Task directions :: Line by line, output the material without altering anything.

Data segment ::
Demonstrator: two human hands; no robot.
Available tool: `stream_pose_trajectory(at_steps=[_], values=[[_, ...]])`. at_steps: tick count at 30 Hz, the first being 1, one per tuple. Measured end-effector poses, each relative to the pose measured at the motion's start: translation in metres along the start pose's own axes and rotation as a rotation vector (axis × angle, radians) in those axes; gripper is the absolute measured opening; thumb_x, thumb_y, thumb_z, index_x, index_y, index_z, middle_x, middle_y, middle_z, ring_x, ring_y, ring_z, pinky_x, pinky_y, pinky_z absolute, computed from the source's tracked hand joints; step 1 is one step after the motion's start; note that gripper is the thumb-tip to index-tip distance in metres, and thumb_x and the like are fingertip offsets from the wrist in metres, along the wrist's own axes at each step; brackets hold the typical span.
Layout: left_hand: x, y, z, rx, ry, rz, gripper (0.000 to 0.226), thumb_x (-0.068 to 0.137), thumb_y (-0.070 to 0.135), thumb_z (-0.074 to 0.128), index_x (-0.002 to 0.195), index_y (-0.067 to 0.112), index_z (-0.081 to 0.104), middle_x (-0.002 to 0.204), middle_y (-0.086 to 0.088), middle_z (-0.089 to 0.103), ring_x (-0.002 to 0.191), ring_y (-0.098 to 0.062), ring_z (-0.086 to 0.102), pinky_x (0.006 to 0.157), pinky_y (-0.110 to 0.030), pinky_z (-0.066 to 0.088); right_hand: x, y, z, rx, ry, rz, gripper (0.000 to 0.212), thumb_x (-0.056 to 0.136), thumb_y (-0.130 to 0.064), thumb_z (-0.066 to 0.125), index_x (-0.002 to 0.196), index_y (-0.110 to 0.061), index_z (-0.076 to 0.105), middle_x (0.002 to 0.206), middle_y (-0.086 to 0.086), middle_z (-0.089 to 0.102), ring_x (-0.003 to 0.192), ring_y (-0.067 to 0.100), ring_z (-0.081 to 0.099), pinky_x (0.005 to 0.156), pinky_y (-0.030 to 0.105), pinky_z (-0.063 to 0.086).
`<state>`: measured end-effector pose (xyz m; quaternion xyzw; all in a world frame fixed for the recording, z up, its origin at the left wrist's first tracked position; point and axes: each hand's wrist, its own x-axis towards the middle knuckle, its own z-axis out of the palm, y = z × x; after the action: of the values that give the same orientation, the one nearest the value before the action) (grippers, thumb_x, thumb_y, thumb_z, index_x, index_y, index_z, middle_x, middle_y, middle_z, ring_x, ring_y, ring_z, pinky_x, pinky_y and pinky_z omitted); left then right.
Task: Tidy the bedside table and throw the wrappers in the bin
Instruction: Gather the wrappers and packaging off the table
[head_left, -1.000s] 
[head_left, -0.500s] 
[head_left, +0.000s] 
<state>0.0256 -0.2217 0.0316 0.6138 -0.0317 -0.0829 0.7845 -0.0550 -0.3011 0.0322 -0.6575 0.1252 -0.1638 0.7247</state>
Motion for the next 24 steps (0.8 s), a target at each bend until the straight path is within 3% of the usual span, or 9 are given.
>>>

Answer to the problem ::
Demonstrator: two human hands; no robot.
Available tool: `stream_pose_trajectory(at_steps=[_], values=[[_, ...]])`. at_steps: tick count at 30 Hz, the first being 1, one per tuple. Measured end-effector poses, each relative to the pose measured at the motion's start: translation in metres along the start pose's own axes and rotation as a rotation vector (axis × angle, radians) in those axes; gripper is the absolute measured opening; thumb_x, thumb_y, thumb_z, index_x, index_y, index_z, middle_x, middle_y, middle_z, ring_x, ring_y, ring_z, pinky_x, pinky_y, pinky_z absolute, computed from the source's tracked hand joints; step 1 is one step after the motion's start; note that gripper is the thumb-tip to index-tip distance in metres, and thumb_x and the like are fingertip offsets from the wrist in metres, along the wrist's own axes at each step; brackets hold the typical span.
Layout: left_hand: x, y, z, rx, ry, rz, gripper (0.000 to 0.226), thumb_x (-0.068 to 0.137), thumb_y (-0.070 to 0.135), thumb_z (-0.074 to 0.128), index_x (-0.002 to 0.195), index_y (-0.067 to 0.112), index_z (-0.081 to 0.104), middle_x (-0.002 to 0.204), middle_y (-0.086 to 0.088), middle_z (-0.089 to 0.103), ring_x (-0.002 to 0.191), ring_y (-0.098 to 0.062), ring_z (-0.086 to 0.102), pinky_x (0.006 to 0.157), pinky_y (-0.110 to 0.030), pinky_z (-0.066 to 0.088); right_hand: x, y, z, rx, ry, rz, gripper (0.000 to 0.212), thumb_x (-0.056 to 0.136), thumb_y (-0.130 to 0.064), thumb_z (-0.066 to 0.125), index_x (-0.002 to 0.196), index_y (-0.110 to 0.061), index_z (-0.076 to 0.105), middle_x (0.002 to 0.206), middle_y (-0.086 to 0.086), middle_z (-0.089 to 0.102), ring_x (-0.003 to 0.192), ring_y (-0.067 to 0.100), ring_z (-0.081 to 0.099), pinky_x (0.005 to 0.156), pinky_y (-0.030 to 0.105), pinky_z (-0.063 to 0.086).
`<state>`: measured end-effector pose (xyz m; quaternion xyzw; all in a world frame fixed for the recording, z up, its origin at the left wrist's first tracked position; point and axes: each hand's wrist, its own x-axis towards the middle knuckle, its own z-axis out of the palm, y = z × x; after the action: of the values that give the same orientation, the one nearest the value before the action) (grippers, thumb_x, thumb_y, thumb_z, index_x, index_y, index_z, middle_x, middle_y, middle_z, ring_x, ring_y, ring_z, pinky_x, pinky_y and pinky_z omitted); left then right.
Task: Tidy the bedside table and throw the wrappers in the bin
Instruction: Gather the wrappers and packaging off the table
[head_left, -1.000s] 
[head_left, -0.500s] 
[head_left, +0.000s] 
<state>0.0256 -0.2217 0.0316 0.6138 -0.0317 -0.0829 0.7845 -0.0550 -0.3011 0.0322 -0.6575 0.1252 -0.1638 0.7247</state>
Motion for the next 24 steps (0.8 s), a target at each bend until the straight path is within 3% of the usual span, or 9 are given.
>>>

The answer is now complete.